### What is being asked
Please transcribe exactly, and only, the lines of the data below between the line holding "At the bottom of" and the line holding "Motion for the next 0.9", inclusive.

### Provided data
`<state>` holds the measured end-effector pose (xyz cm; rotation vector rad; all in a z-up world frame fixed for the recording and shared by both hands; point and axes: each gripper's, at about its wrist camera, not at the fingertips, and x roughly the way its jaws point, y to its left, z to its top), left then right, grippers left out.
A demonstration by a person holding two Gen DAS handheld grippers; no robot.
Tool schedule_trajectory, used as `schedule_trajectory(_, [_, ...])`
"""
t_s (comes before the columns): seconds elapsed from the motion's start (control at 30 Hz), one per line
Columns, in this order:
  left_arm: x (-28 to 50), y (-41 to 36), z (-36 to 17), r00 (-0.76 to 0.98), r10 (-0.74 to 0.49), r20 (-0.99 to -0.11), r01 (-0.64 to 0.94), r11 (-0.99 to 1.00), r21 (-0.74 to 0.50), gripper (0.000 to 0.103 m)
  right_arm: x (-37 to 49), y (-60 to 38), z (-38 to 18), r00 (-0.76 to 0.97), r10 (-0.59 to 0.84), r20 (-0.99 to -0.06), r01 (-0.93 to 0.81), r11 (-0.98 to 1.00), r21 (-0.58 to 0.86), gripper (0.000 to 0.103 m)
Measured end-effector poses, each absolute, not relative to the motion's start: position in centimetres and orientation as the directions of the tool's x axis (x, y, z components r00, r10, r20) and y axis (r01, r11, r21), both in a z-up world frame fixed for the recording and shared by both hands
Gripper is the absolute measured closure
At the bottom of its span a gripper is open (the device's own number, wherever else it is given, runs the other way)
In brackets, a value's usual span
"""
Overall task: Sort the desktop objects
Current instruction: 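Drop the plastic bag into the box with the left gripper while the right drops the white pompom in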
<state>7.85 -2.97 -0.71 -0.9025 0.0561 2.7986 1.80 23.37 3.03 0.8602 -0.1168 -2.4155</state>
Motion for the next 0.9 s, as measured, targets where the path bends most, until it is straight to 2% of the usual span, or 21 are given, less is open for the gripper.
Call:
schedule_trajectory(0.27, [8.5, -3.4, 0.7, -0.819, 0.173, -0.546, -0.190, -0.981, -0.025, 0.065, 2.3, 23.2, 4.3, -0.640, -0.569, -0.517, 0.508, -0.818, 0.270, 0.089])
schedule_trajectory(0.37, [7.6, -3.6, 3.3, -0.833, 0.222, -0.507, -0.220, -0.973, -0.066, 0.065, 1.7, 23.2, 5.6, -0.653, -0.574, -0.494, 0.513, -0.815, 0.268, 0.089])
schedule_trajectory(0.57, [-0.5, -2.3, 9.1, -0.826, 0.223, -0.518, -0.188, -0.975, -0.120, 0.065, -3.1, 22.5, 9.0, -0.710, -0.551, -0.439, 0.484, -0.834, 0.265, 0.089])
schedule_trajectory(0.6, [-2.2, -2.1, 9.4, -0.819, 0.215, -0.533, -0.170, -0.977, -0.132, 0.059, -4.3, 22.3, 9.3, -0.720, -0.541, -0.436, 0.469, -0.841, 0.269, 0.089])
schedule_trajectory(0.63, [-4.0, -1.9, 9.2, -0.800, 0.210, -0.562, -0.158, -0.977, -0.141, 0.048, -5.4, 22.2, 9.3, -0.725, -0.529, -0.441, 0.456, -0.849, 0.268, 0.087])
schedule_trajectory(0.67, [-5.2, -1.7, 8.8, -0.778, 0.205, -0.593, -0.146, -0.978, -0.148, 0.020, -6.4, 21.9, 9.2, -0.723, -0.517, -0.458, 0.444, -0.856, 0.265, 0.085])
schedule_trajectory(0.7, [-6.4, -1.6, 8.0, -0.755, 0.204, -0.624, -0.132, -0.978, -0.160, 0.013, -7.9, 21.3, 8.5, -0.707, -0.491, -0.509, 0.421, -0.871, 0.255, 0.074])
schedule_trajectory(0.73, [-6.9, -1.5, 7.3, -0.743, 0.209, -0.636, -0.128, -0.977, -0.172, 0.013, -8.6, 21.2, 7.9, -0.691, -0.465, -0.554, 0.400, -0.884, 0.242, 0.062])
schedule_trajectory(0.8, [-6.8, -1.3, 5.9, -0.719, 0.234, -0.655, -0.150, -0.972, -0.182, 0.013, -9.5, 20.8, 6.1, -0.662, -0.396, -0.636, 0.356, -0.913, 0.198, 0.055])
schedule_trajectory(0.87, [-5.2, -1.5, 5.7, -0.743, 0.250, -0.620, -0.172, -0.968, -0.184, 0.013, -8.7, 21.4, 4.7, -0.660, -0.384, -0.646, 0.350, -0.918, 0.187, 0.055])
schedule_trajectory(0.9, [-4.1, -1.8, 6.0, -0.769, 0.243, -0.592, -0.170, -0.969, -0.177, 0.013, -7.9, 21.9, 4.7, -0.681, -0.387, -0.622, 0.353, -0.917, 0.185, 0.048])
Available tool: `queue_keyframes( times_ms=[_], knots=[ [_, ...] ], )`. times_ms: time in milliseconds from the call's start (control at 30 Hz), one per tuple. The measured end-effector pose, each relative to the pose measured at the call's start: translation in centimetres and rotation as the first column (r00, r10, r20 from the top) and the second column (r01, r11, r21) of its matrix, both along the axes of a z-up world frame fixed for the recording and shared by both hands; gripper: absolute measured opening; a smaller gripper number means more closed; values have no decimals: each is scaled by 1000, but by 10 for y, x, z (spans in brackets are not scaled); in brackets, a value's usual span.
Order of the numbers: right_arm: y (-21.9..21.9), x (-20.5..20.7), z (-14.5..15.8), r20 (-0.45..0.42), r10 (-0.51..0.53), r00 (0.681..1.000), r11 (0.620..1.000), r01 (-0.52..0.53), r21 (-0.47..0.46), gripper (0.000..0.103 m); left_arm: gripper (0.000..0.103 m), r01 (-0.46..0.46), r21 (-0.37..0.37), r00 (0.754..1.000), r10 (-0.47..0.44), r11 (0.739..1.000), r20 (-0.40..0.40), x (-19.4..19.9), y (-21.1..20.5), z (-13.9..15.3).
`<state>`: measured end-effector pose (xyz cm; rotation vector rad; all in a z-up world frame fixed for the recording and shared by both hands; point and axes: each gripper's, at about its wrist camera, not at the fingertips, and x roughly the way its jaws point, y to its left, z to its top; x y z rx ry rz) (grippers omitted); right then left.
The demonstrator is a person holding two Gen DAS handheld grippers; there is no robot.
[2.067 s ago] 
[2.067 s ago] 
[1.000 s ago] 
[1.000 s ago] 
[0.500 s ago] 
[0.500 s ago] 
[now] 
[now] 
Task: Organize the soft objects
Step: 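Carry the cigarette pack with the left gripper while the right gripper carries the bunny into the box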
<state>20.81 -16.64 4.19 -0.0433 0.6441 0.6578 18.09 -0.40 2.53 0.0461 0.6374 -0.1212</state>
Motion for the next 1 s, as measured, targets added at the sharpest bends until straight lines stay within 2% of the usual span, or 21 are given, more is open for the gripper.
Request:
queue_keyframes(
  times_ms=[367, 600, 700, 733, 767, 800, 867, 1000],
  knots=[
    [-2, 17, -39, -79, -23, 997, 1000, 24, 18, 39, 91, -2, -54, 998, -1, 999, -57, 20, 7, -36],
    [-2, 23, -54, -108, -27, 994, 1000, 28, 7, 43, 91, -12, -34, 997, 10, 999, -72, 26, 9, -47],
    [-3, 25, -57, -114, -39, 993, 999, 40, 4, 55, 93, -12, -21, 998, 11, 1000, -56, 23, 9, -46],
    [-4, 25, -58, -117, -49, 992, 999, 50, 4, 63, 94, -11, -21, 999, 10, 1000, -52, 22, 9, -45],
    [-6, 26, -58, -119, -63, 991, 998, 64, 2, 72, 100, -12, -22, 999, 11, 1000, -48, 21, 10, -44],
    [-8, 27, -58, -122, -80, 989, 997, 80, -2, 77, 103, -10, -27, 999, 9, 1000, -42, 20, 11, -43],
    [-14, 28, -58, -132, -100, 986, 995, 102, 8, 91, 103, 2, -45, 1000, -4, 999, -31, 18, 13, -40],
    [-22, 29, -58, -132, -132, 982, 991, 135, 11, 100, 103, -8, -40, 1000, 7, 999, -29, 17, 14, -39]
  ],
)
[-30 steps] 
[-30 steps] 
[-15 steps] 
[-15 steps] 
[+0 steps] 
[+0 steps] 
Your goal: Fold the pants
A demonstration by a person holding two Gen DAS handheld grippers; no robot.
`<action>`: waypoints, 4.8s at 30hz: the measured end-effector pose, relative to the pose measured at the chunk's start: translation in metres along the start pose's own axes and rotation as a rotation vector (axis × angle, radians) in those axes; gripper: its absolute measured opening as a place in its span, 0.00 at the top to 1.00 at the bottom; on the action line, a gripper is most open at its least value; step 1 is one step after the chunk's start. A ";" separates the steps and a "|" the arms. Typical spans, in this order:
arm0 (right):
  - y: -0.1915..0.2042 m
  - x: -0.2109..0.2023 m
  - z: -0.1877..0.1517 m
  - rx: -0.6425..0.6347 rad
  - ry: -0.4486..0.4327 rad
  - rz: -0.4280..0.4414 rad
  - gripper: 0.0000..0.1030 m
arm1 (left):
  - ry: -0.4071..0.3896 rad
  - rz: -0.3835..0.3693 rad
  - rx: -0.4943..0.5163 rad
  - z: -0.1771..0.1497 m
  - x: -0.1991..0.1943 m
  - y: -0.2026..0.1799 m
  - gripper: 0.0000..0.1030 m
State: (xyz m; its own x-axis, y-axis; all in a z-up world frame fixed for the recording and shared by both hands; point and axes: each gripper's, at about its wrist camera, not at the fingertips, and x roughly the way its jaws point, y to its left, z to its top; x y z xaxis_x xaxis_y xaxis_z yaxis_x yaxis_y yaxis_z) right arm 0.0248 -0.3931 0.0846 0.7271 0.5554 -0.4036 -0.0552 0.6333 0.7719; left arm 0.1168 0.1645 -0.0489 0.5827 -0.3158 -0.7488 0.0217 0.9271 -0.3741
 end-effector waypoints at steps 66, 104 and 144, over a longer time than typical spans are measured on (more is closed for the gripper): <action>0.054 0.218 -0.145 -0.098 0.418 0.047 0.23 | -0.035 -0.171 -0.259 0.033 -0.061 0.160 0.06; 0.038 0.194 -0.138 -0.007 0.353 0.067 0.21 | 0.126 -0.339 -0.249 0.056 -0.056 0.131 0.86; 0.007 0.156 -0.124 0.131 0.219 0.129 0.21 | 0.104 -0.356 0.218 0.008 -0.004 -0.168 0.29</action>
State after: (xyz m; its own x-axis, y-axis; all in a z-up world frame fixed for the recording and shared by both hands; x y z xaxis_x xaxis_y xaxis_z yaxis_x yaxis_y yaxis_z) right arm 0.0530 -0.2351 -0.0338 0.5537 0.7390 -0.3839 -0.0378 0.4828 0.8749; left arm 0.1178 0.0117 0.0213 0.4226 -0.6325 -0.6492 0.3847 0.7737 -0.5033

### Task output
At the bottom of its span a gripper is open (the device's own number, wherever else it is given, runs the other way)
In brackets, a value's usual span
"""
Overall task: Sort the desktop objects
Current instruction: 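Drop the plastic bag into the box with the left gripper while the right drops the white pompom in
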<state>7.85 -2.97 -0.71 -0.9025 0.0561 2.7986 1.80 23.37 3.03 0.8602 -0.1168 -2.4155</state>
Motion for the next 0.9 s, as measured, targets where the path bends most, until it is straight to 2% of the usual span, or 21 are given, less is open for the gripper.

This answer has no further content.